The rod connected with the man's mask — it cracked, revealing pale, scarred skin underneath. The attacker screamed, collapsing.

More figures emerged. Ten, maybe twelve. They moved in unison, chanting lowly, their voices blending into a haunting rhythm.

Aya shouted over the chaos, "Suichi, the lights!"

He shot the nearest control box. Sparks erupted, plunging the tunnel into darkness. The chanting stopped. Silence swallowed the air — then footsteps, retreating into the shadows.

When the lights flickered back, the attackers were gone.

Only blood stains remained, and a single message smeared across the wall:

"You are walking the path of your blood."

Suichi stood frozen, staring at the words. The connection between Hollow Dawn and his family — between the present and the past — had just been confirmed.

---

Back at the apartment, Aya treated his wounds silently. The city outside glowed faintly, the rain now more like mist. The news had already reported new killings — two journalists, one politician. The Dawn was rising, just as they'd promised.

Aya broke the silence. "You said your parents investigated a cult. Was it them?"

Suichi didn't look at her. "If it wasn't Hollow Dawn, it was their predecessor. Whatever name they used before, they had the same beliefs, the same rituals. They call themselves keepers of rebirth. The Harvest is their cleansing."

He leaned back, exhausted. "And now they've made it personal again."

Aya hesitated. "Do you think the masked man is connected to your parents?"

Suichi looked out the window. A figure stood across the street — motionless, watching, as always. He blinked, and it was gone.

"Yes," he said softly. "I think he's the one who killed them."

---

At dawn, Suichi pinned new photographs on his board.

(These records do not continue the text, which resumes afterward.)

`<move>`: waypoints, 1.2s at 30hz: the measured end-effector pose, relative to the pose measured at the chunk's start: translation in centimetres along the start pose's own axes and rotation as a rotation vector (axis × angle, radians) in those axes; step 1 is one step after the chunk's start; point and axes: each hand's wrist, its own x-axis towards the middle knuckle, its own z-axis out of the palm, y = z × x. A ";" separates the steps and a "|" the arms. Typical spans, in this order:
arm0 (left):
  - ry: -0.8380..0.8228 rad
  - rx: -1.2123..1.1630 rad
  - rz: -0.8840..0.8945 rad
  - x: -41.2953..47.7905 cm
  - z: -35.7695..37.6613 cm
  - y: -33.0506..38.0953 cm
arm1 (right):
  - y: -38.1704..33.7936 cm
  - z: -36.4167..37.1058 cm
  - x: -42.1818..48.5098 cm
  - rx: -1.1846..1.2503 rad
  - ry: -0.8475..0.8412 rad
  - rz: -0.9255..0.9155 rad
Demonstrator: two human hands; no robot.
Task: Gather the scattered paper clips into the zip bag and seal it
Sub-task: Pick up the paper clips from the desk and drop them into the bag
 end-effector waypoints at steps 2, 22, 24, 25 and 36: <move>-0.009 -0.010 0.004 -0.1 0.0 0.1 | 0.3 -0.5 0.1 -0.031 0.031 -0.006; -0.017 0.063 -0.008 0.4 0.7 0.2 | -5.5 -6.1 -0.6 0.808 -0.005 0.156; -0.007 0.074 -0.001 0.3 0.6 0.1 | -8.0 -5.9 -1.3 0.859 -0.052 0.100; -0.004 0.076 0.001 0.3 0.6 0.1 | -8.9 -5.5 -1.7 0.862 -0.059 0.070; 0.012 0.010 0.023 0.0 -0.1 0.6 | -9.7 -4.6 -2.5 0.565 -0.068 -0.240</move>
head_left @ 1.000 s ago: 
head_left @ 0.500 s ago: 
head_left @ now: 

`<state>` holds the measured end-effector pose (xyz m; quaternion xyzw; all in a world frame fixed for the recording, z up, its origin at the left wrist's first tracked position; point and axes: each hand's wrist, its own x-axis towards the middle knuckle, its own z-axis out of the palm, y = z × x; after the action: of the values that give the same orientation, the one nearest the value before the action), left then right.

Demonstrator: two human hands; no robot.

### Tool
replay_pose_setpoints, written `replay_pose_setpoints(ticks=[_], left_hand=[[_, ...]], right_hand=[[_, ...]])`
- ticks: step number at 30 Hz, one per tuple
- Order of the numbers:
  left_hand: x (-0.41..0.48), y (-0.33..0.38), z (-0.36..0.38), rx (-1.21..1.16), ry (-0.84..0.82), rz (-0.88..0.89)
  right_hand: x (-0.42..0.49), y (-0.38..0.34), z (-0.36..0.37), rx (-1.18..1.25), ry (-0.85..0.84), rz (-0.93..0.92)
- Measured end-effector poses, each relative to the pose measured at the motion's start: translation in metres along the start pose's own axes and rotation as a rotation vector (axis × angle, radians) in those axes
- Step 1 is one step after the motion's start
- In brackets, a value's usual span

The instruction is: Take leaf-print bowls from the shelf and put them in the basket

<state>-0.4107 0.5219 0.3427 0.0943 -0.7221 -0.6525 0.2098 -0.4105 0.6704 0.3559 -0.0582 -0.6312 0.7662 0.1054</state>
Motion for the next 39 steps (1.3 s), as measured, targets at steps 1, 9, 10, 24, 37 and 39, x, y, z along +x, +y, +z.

Victims, crime scenes, symbols, maps — all connected by red strings. Noxhaven wasn't just a city anymore; it was an organism infected by something ancient and deliberate. Hollow Dawn was growing stronger because the city allowed it — through corruption, apathy, and fear.

But Suichi wasn't the same detective anymore. The city had stripped him of everything except resolve. And now, he wasn't just investigating Hollow Dawn — he was declaring war.

Aya came up beside him. "What now?"

He picked up his coat, eyes burning with quiet fury. "Now we show them that the Dawn bleeds too."

The camera feed from a nearby street corner flickered, capturing the two figures leaving the apartment. In the background, just for a moment, a shape moved — a tall man in a black coat, half-shadow, half-reflection. Watching. Waiting.

The Harvest had begun its second phase.

And Noxhaven itself had become the altar.